(WORK ORDER) From the line with "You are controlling" to the end of the data below, restate each line word for word, both ends included, without the pictures.

#####

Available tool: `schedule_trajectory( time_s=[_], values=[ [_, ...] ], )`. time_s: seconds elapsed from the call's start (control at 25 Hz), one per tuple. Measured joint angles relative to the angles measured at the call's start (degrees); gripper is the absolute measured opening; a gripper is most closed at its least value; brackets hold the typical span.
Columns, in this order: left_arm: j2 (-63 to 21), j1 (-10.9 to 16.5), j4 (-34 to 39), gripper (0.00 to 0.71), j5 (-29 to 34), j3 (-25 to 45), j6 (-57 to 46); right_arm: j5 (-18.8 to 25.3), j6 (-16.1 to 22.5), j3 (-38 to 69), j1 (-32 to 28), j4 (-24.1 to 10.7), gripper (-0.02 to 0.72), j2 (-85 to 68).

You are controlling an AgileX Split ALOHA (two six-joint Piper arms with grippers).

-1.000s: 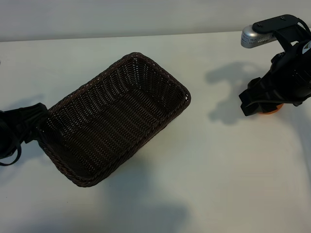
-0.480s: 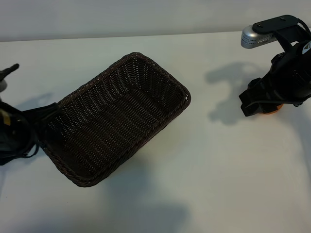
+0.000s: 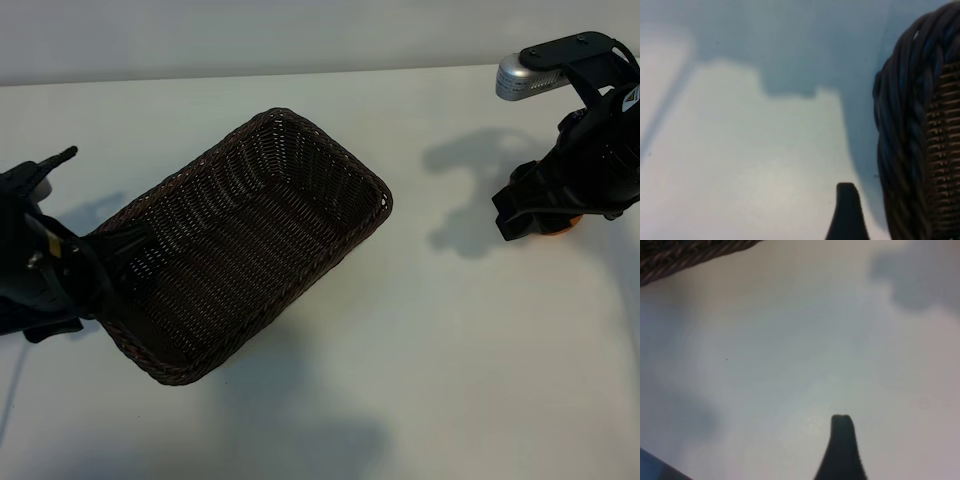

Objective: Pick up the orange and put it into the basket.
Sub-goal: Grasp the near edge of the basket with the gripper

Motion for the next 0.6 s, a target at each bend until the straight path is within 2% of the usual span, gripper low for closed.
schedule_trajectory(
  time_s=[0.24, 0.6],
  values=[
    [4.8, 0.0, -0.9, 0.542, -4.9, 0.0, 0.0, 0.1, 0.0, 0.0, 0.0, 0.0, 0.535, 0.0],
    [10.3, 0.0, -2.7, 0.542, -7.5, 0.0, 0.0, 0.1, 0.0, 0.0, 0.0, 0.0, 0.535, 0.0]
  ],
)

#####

(WORKED SOLUTION)
You are controlling an AgileX Split ALOHA (two six-joint Piper arms with grippers).

-1.000s: 
-0.480s: 
+0.000s: 

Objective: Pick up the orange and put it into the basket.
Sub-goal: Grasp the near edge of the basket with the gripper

Motion for the next 0.6 s, a target at each bend until the straight path is within 2% of the usual span, gripper low for closed.
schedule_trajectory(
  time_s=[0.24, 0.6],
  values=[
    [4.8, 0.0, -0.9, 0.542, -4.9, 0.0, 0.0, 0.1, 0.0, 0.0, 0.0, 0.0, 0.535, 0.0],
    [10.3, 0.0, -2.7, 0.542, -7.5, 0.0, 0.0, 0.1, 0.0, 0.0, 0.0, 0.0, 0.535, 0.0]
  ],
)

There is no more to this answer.